From the /var/log/messages file on the leader node
Jun 24 09:34:20 nodeA kernel: LLT INFO V-14-1-10205 link 1 (ens161) node 1 in trouble
Jun 24 09:34:22 nodeA kernel: LLT INFO V-14-1-10205 link 0 (ens256) node 1 in trouble
Jun 24 09:34:27 nodeA kernel: GAB INFO V-15-1-20036 Port b[VxFen (refcount 2)] gen fee60c membership 0
Jun 24 09:34:27 nodeA kernel: GAB INFO V-15-1-20036 Port a[GAB_Control (refcount 1)] gen fee609 membership 0
Jun 24 09:34:27 nodeA kernel: GAB INFO V-15-1-20036 Port d[GAB_LEGACY_CLIENT (refcount 0)] gen fee608 membership 0
Jun 24 09:34:27 nodeA kernel: VXFEN INFO V-11-1-80 RACER Node is: 0
Jun 24 09:34:27 nodeA kernel: VXFEN INFO V-11-1-100 Current LBOLT: 4306245438
Jun 24 09:34:27 nodeA kernel: VXFEN INFO V-11-1-87 Initiating VxFen Race
Jun 24 09:34:27 nodeA kernel: VXFEN INFO V-11-1-111 VxFen Pre-Race Delay: 0
Jun 24 09:34:27 nodeA kernel: VXFEN INFO V-11-1-119 LEADER Node : 0 is in current sub-cluster
Jun 24 09:34:27 nodeA kernel: VXFEN INFO V-11-1-88 RACER Node won the VxFen race
Jun 24 09:34:27 nodeA kernel: VXFEN INFO V-11-1-112 VxFen Post-Race Delay: 0
Jun 24 09:34:27 nodeA kernel: VXFEN INFO V-11-1-90 Sending WON_RACE
Jun 24 09:34:27 nodeA kernel: VXFEN INFO V-11-1-67 call to VM ioctl VOL_CLEAR_PR returned non-zero
Jun 24 09:34:27 nodeA kernel: VXFEN INFO V-11-1-84 Completed Fencing Operation.
When a network partition happens, one node in each sub-cluster is elected as the racer node, while the other nodes are designated as spectator nodes.
As majority-based fencing does not use coordination points, sub-clusters do not engage in an actual race to decide the winner after a split brain scenario.
The sub-cluster with the majority number of nodes survives while nodes in the rest of the sub-clusters are taken offline.
The following algorithm is used to decide the winner sub-cluster:
Considerations to decide cluster majority in the event of a network partition:
Odd number of cluster nodes in the current membership: One sub-cluster gets majority upon a network split.
Even number of cluster nodes in the current membership:
In case of an even network split, both the sub-clusters have equal number of nodes.
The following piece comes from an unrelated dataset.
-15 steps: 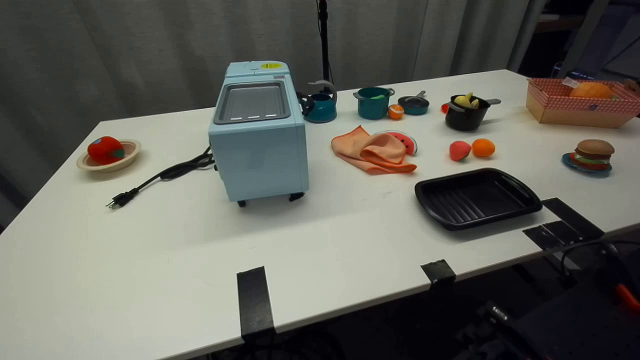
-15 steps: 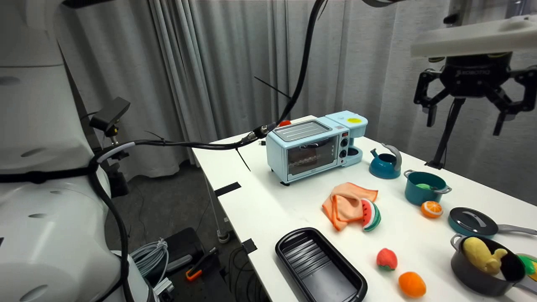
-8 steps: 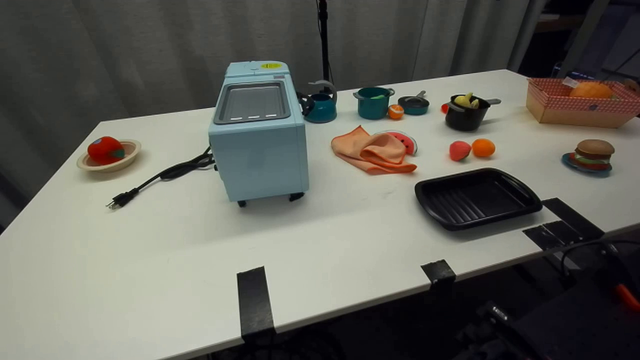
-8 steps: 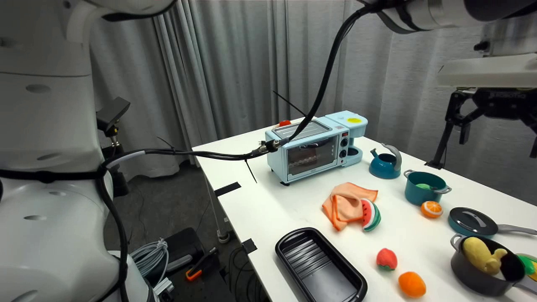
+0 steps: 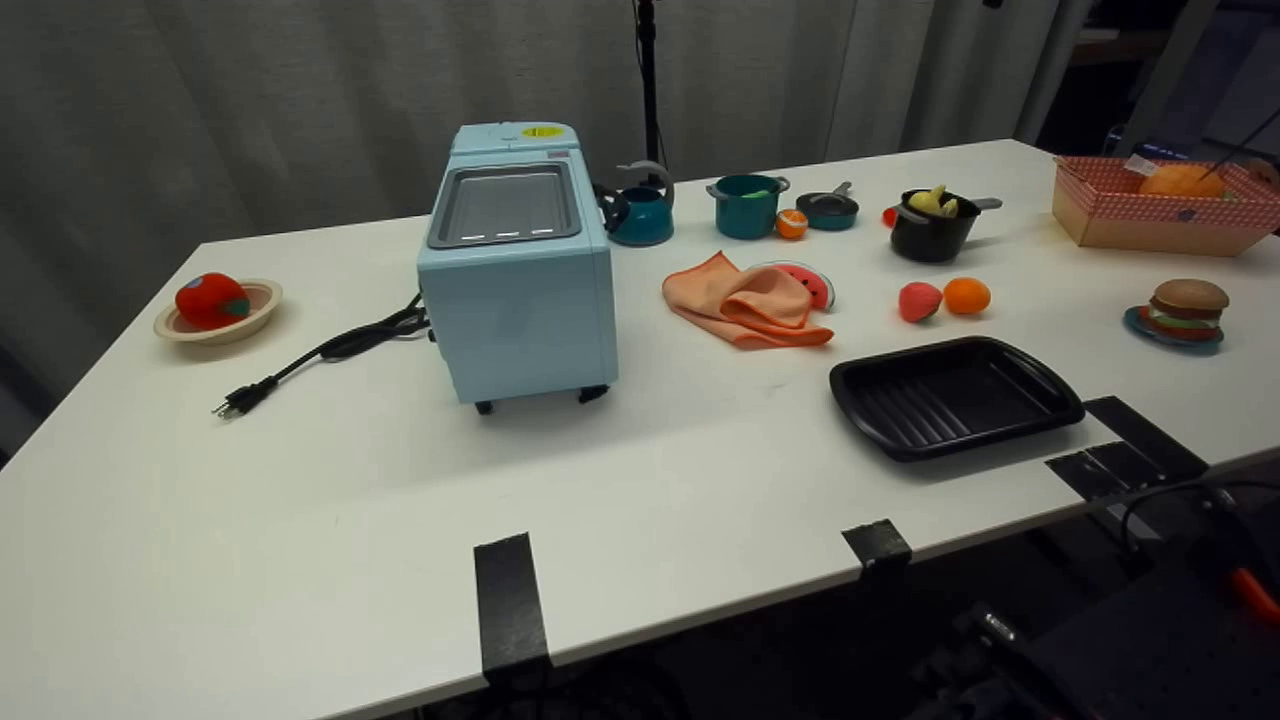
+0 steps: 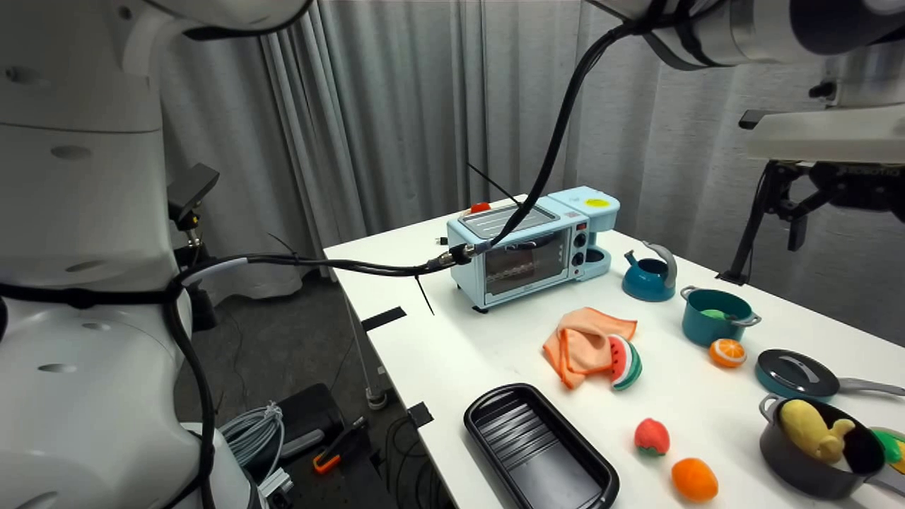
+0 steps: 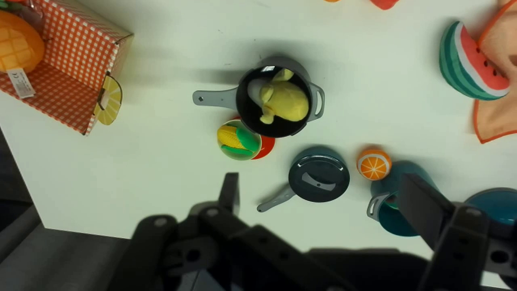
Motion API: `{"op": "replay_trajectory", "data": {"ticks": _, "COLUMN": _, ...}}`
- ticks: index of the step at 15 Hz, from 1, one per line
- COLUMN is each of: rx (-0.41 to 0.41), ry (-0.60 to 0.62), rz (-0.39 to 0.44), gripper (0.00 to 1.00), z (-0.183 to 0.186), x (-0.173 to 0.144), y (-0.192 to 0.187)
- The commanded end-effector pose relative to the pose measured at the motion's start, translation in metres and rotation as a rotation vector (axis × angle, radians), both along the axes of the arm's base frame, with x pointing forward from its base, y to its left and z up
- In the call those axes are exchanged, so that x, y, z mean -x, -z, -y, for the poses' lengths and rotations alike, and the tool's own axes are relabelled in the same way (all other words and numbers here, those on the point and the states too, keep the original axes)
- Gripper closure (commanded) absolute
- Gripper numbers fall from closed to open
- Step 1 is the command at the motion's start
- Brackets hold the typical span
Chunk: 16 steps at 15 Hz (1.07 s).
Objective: Pick the banana plushy from the pot and it on the black tray
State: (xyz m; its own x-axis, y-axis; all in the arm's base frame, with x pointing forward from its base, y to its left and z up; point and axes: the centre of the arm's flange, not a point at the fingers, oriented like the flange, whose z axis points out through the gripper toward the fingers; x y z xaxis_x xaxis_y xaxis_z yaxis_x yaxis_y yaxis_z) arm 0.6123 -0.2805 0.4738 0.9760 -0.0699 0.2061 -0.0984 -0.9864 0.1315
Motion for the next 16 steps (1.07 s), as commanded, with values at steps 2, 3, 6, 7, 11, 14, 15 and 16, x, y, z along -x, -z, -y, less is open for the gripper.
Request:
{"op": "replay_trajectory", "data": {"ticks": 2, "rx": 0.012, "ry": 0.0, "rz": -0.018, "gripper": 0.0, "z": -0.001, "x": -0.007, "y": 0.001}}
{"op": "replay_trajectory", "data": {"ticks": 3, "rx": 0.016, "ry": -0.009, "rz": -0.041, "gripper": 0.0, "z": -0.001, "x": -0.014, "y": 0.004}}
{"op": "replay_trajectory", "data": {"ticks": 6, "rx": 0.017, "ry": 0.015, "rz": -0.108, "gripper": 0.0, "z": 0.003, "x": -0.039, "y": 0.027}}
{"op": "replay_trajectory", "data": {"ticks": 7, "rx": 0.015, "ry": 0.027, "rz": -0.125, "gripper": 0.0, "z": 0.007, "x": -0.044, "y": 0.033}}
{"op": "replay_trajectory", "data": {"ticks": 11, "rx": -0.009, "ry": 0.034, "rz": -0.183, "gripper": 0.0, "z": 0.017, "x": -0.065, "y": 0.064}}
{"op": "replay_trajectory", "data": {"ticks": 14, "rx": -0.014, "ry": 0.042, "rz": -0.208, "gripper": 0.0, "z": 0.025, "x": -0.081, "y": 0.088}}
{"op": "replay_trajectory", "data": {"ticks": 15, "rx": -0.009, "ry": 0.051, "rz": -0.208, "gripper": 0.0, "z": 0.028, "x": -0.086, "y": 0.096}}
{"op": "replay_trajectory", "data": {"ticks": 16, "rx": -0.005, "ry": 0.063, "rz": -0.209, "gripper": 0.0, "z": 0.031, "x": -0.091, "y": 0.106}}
The partition with the leader node is treated as majority and that partition survives.
In case of an uneven network split, such that one sub-cluster has more number of nodes than other sub-clusters, the majority sub-cluster gets majority and survives.
The following configuration setup and steps can be used to reproduce the design behaviour with a 2-node Cluster configuration when using majority-based I/O fencing:
The configuration consists of 2-nodes in a cluster.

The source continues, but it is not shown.